Pero Toyota Motor es otro cantar. Este año vende 2% menos, pero ello no le impide rediseñar una camioneta de semilujo como Tundra. Además, abrió otra planta en Texas para fabricarla. No obstante, no pesa mucho en el total de sus líneas, en comparación con Hilux. Por el contrario, fuera de EE.UU. la compañía es líder en vehículos eficientes en consumo de combustibles y su rival es Honda, no una empresa occidental.
Instancias de un largo proceso
A principios de noviembre, ejecutivos de las tres grandes firmas automotrices recorrieron Washington insistiendo en la necesidad de soluciones rápidas antes de que alguna de las empresas debiera recurrir al procedimiento de bancarrota.
Los resultados trimestrales son malos, y se avecinan recortes en producción y despidos de personal.
Si bien hay una línea de crédito ya asignada de US$ 25 mil millones para desarrollar vehículos más eficientes, con menor gasto de combustible, la industria reclama otro aporte adicional de US$ 25 mil millones para mantener liquidez de caja y afrontar los próximos 18 meses con la menor cantidad de despidos.

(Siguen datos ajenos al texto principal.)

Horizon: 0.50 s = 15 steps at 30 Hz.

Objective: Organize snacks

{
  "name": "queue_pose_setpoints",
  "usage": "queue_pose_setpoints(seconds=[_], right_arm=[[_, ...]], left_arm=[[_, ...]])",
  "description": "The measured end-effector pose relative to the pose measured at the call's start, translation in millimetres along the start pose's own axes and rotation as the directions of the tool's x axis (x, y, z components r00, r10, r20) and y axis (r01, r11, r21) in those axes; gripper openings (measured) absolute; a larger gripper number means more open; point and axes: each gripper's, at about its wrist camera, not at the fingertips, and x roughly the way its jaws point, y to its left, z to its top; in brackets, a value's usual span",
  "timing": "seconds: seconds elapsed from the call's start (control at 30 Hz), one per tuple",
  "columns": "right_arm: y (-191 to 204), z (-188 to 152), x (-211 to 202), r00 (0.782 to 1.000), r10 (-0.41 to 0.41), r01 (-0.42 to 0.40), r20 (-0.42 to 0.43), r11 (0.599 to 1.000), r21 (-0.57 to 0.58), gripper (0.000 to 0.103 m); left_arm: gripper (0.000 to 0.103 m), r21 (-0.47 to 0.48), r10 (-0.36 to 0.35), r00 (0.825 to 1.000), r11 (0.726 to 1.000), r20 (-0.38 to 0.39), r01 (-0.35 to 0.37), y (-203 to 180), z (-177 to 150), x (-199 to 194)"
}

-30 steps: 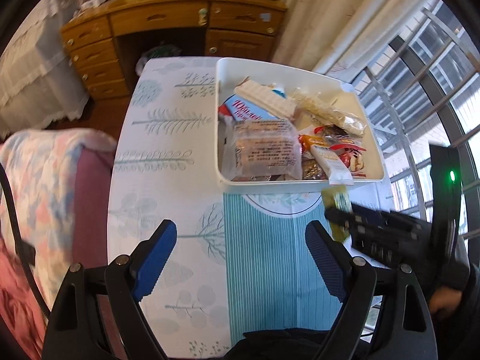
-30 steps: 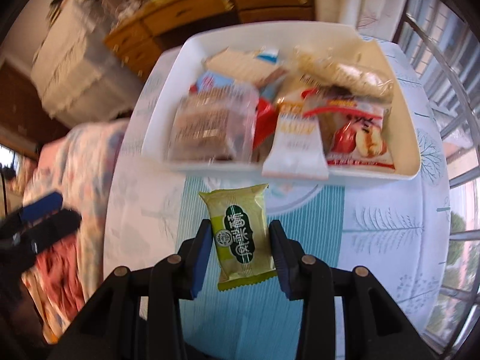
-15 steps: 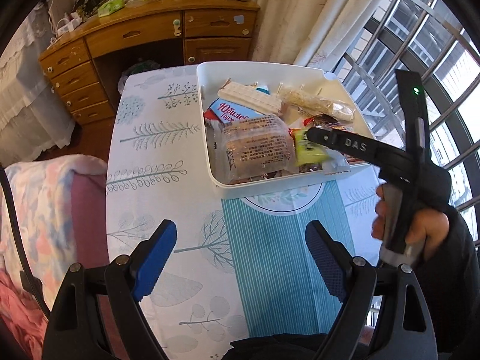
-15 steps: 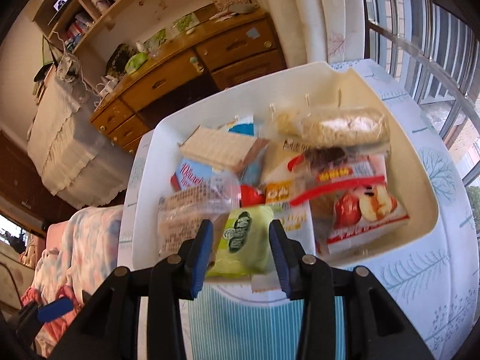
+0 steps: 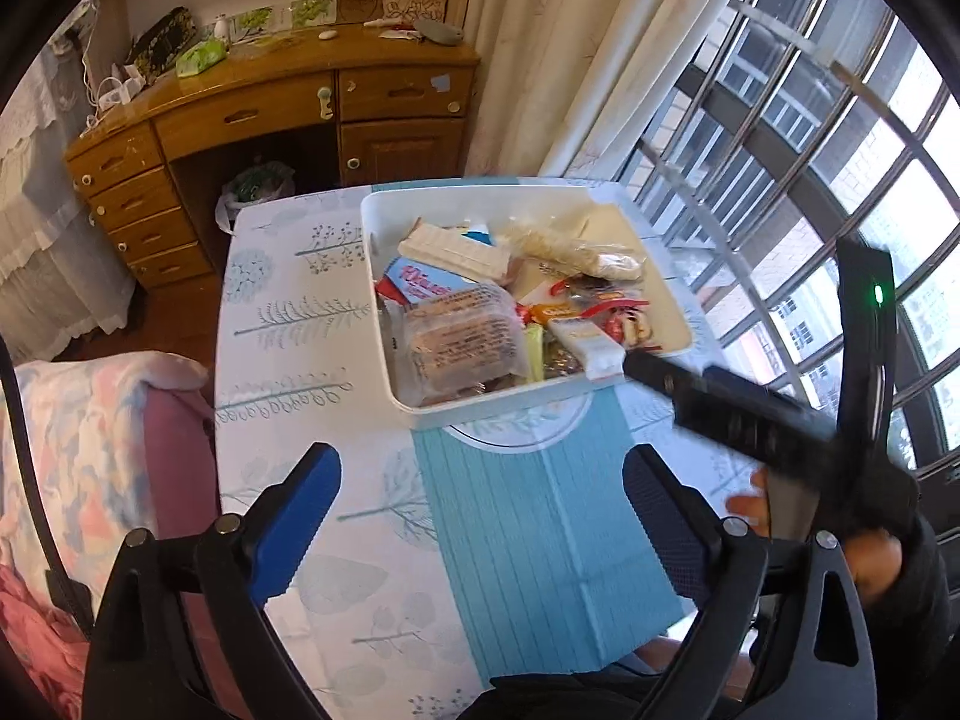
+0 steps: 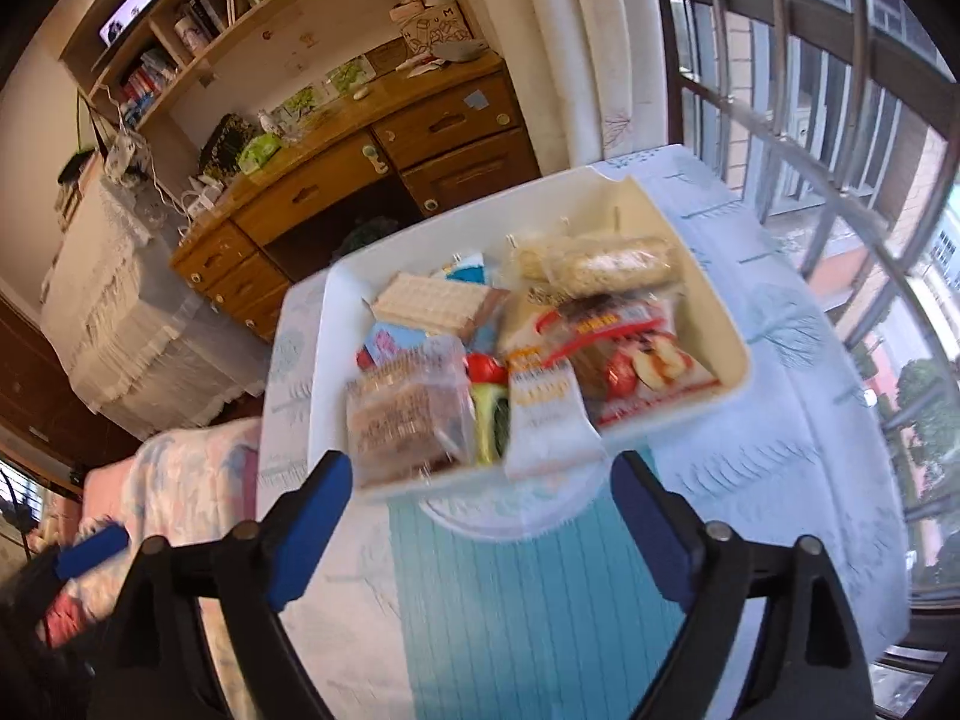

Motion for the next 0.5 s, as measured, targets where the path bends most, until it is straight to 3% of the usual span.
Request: queue_pose_setpoints(seconds=[0.3,0.5], right_arm=[[-12,-62,-52,0.989,-0.113,0.104,-0.095,0.991,-0.089,0.096],[-12,-79,-84,0.988,-0.111,0.095,-0.107,0.985,-0.147,0.096]], left_arm=[[0.102,-0.042,0.015,1.0,0.999,0.027,-0.014,-19,-33,-41],[0.102,-0.07,0.065,0.996,0.996,0.055,-0.061,-31,-51,-61]])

Muchos legisladores –en especial los demócratas– piensan que si votaron US$ 700 mil millones de ayuda para salvar a los bancos y compañías financieras que son los principales responsables de la actual crisis, bien vale la pena hacer un esfuerzo adicional para salvar el corazón industrial del país.
La Casa Blanca, con su ocupante en retirada, no piensa lo mismo. Aunque Barack Obama está de acuerdo con el plan de ayuda, cuando asuma en casi 60 días, la situación puede presentar daños irreversibles.
Apenas 24 horas después de la visita, GM anunció que suspendía sus intentos de fusionarse con Chrysler para concentrarse en sus propios problemas. Durante el primer semestre de este año, tuvo pérdidas por US$ 18 mil millones y está quemando efectivo a razón de US$ 2 mil millones por mes. A este ritmo, en los primeros meses de 2009 se quedará sin cash.
Durante la primera reunión entre el Presidente que se va, George W. Bush, y el que llega, Barack Obama, el visitante de la Casa Blanca pidió celeridad en el apoyo a la industria. La respuesta de Bush fue ligarla al apoyo demócrata al tratado de libre comercio con Colombia, que espera aprobación del Congreso. Los triunfadores en la elección no parecen dispuestos a darle el gusto, y prefieren hacerlo responsable de lo que ocurra en Detroit.